Before Skala decided to be an actress, she practiced architecture as a profession. She was one of the first women architects in Austria and was the first female member of the Austrian Association of Engineers and Architects. She graduated from the University of Dresden Summa cum Laude; the institution is now known as the Technical University of Dresden, located in Germany. 

Her legendary life was the subject of the eponymous one-woman play Lilia!, written and performed by her granddaughter Libby Skala.

Early life and education
Skala was born Lilia Sofer in Vienna. Her mother, Katharina Skala, was Roman Catholic, and her father, Julius Sofer, was Jewish and worked as a manufacturer's representative for the Waldes Koh-i-noor Company. She was one of the first women to graduate in architecture and engineering from the University of Dresden, then practiced architecture professionally in Vienna.

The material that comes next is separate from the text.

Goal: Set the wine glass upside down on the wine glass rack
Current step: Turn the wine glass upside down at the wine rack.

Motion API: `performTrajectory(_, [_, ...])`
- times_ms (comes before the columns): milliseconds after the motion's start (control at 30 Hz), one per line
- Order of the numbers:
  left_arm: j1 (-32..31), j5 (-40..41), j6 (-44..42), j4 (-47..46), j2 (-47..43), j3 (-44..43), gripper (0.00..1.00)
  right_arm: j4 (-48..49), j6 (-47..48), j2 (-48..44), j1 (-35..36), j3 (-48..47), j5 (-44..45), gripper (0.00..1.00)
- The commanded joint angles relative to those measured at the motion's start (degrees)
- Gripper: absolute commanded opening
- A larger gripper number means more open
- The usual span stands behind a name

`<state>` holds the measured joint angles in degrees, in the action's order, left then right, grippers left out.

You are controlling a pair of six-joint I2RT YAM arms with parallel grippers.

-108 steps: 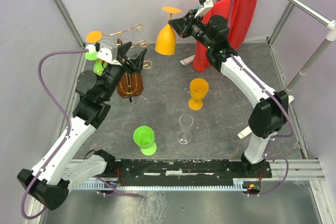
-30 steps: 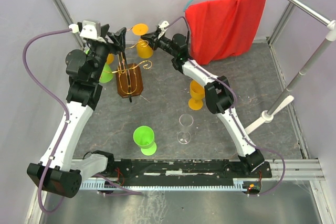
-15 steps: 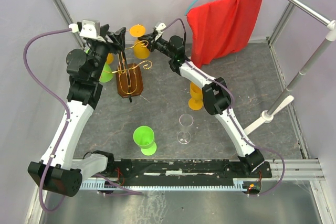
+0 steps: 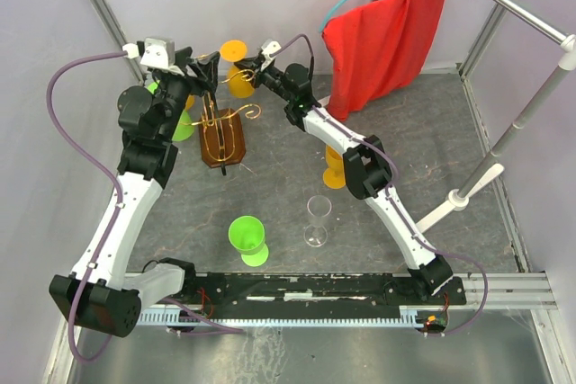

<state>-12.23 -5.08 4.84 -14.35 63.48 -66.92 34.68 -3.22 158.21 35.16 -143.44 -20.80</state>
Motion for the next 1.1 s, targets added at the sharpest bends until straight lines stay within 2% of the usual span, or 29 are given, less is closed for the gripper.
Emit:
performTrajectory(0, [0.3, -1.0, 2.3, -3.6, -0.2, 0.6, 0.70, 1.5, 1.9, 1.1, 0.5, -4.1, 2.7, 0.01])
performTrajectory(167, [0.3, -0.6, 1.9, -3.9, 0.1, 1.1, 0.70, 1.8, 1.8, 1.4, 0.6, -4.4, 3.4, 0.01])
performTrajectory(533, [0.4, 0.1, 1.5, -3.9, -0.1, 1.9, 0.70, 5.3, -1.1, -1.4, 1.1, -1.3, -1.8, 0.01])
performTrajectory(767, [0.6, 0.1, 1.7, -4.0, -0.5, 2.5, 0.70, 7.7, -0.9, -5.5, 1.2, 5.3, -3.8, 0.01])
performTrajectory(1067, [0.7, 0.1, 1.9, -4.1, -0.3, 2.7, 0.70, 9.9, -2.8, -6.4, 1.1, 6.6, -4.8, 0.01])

In the late 1930s, she was forced to flee her Nazi-occupied homeland with her husband, Louis Erich Skala, and their two young sons. (Lilia and Erich adopted the non-Jewish sounding surname of Lilia's mother.)  Skala and her husband managed to escape (at different times) from Austria and eventually settled in the United States.

Career
According to a short memoir by Skala's son Peter, Skala developed an interest in theatre when she was 14 or 15 years old. However, Skala's parents were conservative and preferred Skala to pursue a career that was more "respectable". At that time, women were not allowed to study at The University of Vienna, so Skala's parents had to send her to the TU of Dresden in Germany. Although there is not sufficient information regarding why Skala choose architecture as her specific area of study, we do know that she excelled in a field that is traditionally dominated by men and graduated Summa cum Laude. Skala returned to Vienna and continued to practice architecture after the completion of her undergraduate degree. 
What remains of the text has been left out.